HIBERNATION DIABETES 2
With weight gain the body interprets this as the person heading for deep freezing winter where food will become scarce or unavailable (as with hibernation). Fat stores have to increase to carry him or her through the deep freeze, and what is happening in the plant world exactly matches that of the animal world. The plants provide precisely the right nutrients for the animals for that time of year and vice versa, the bowel flora of the animal's faeces, the composition of it's urine is precisely right for the plants. More nitrogen is locked up in the animals and more carbon is locked up in the plants and I'd reckon that the carbon:nitrogen ratio shifts between the seasons. More muscle mass in in the animal relative to fat in summer means more nitrogen to carbon in summer. Have to think about the plants, eg lignin.
Coming on a winter freeze he or she has to conserve energy by being less active, as is taking place throughout the entire forest, hence the shift in the number of insulin receptors from muscle cells to fat cells. (peripheral resistance to insulin in diabetes 2) The simple sugar sucrose in the berries and other fruits, necessary for fast reactions in summer has been replaced by an increase in the more slowly ingested starch. The glucose from the breakdown of starch is being increasingly converted to fat in fat cells and of course liver (fatty liver) rather than glycogen in muscle cells as they atrophy. Soon glucose, even from starch, won't be available or needed as the animal ceases eating and goes into ketosis and ketones will replace glucose as a fuel in so much of the animals tissue. What glucose the animal must have will come from gluconeogenesis, a part of going into ketosis in this context. Gluconeogenesis is the process whereby the liver MAKES glucose from the bodies own tissues, from 3 sources, lactic acid from the muscle glycogen (although that dissapears one starch stops being eaten), amino acids from from the breakdown of muscle protein, glycerol (glycerine) and fatty acids. Fatty acids from fat cells are broken down to ketones, some of which drive what is called the TCA cycle to provide the energy to drive gluconeogenesis and the rest are exported from the liver as fuel for most of the body as cells adapt to ketones. There are 3 different ketones, acetone, betahydroxybutyic acid and acetoacetic acid. When muscle glycogen runs out and to conserve muscle protein for essentials, then fatty acids and glycerol from fat cells become the sole source of raw material for gluconeogenesis. Cortisol is the hormone responsible for mobilising the muscle protein as well as fatty acids and glycerol from fat cells.
Thus the big muscles developed by the spring and summer activity are now atrophying as big muscles are no longer needed. As the large fat deposits are needed for fuel during the long fast so the muscles act as a reservoir of amino acids for cell repair, peptide hormone synthesis etc., although this will be minimal as the animal lies asleep, only rousing every now and then. Bone breaks down to provide not just calcium and phosphate, but all of the minerals the body needs, copper, zinc, selenium etc The hibernating animal stops urinating to conserve water. I think hibernating animals can store urea, the nitrogen of protein breakdown, in a crystal form, so a range of other things, eg uric acid, can probably be stored in a crystaline form for recycling as the animal COMES OUT of hibernation.

NOW TO THE POINT.
There is NO FUEL STORAGE going on at all in the hibernating animal. Thus there is no point in hanging onto a lot of cells in organs involved in stimulating any sort of storage, e.g. beta cells of the pancreas and cells of the thyroid. So why not get rid of them as they are just wasting fuel AND CAN BE RECYCLED. Apoptosis or cell suicide is the shot as everything in the cell is broken down to bite sized chunks for other cells to use. Their is no energy wasting inflammatory reaction with apoptosis. Enter auto-immune 'disease', only a disease in the concrete jungle which bears absolutely no resemblance to pristine wilderness. (DIABETES IN THE CONCRETE JUNGLE)

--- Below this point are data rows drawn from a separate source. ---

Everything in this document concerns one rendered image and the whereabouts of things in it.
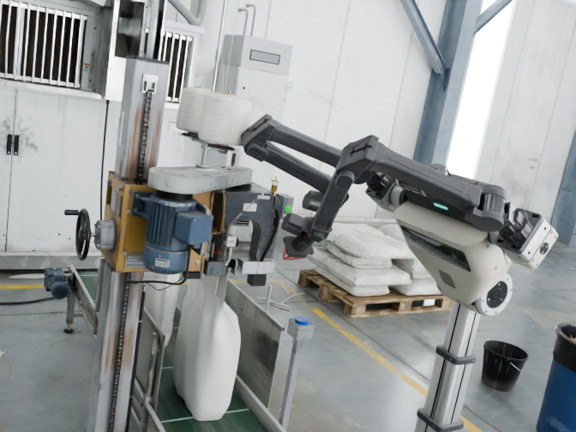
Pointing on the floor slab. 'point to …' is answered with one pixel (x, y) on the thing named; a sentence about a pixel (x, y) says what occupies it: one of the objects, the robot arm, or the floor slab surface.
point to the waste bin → (561, 384)
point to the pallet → (356, 309)
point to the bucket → (501, 364)
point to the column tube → (100, 415)
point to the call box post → (291, 383)
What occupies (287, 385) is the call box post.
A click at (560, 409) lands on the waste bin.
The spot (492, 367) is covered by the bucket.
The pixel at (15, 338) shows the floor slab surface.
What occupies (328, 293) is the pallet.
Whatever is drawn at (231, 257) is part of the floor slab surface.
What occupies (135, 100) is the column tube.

I first focussed on this idea when I read about gene clusters DR3 and DR4? associated with auto immune disease. I had already built a model of an animal in the wild of a temperate zone or a human in a temperate zone and these gene clusters were found in people from Central Europe who had diabetes 1 They were active in the pancreas and thyroid, both endocrine organs. Temperate zone equals big swings in temperature, snow in the winter and hot in the summer.

SUMMER DROUGHT DIABETES 1
Then I began to focus on the advantages of trimming these organs with the sudden onset of a life threatening drought in summer when the animal did NOT have big deposits of fat on it's body, but did have big muscles. THE REVERSE OF WINTER. If the mechanism of storage didn't fight with those of release from storage, then the transition to ketosis would be much quicker, easier and smoother. Very little or no adrenalin needed to initiate gluconeogenesis, just cortisol, so no water wasting sweat and energy wasting anxiety from hunger. The animal would quickly become soporific, go lay in the shade under a tree and sleep a lot of the time. Sort of summer hibernation.
So Diabetes 1 could be this summer model gone awry in the concrete jungle. I believe that beta cells of the pancreas are vulnerable to big swings in osmotic pressure caused by big swings in blood sugar, for the same reason that neurons of the brain are vulnerable i.e. they don't have insulin receptors on them and thus don't store glycogen. I have never been able to confirm this idea, but I can't see how they can and regulate blood sugar if they store it as glycogen. They wouldn't produce insulin yet have insulin receptors on them Doesn't add up. Loss of weight in pre-diabetic 1 equals drought adaption but with lots of sugar thrown in to initiate reactive hypoglycaemia plus expression of gene clusters DR3 and DR4. Thus auto immune 'attack', is perhaps apoptosis PLUS necrotic cell death and inflammatory immune reaction. Dunno. All impure speculation of course.

THE CURE
Ok, if the hibernating animal provides a model for Diabetes 2 then it MUST BE REVERSABLE, ie CURABLE, following the path of the animal coming OUT of hibernation. The right ketone diet modelled on what this animal eats once it resumes eating. That's next, as soon as I clean it up.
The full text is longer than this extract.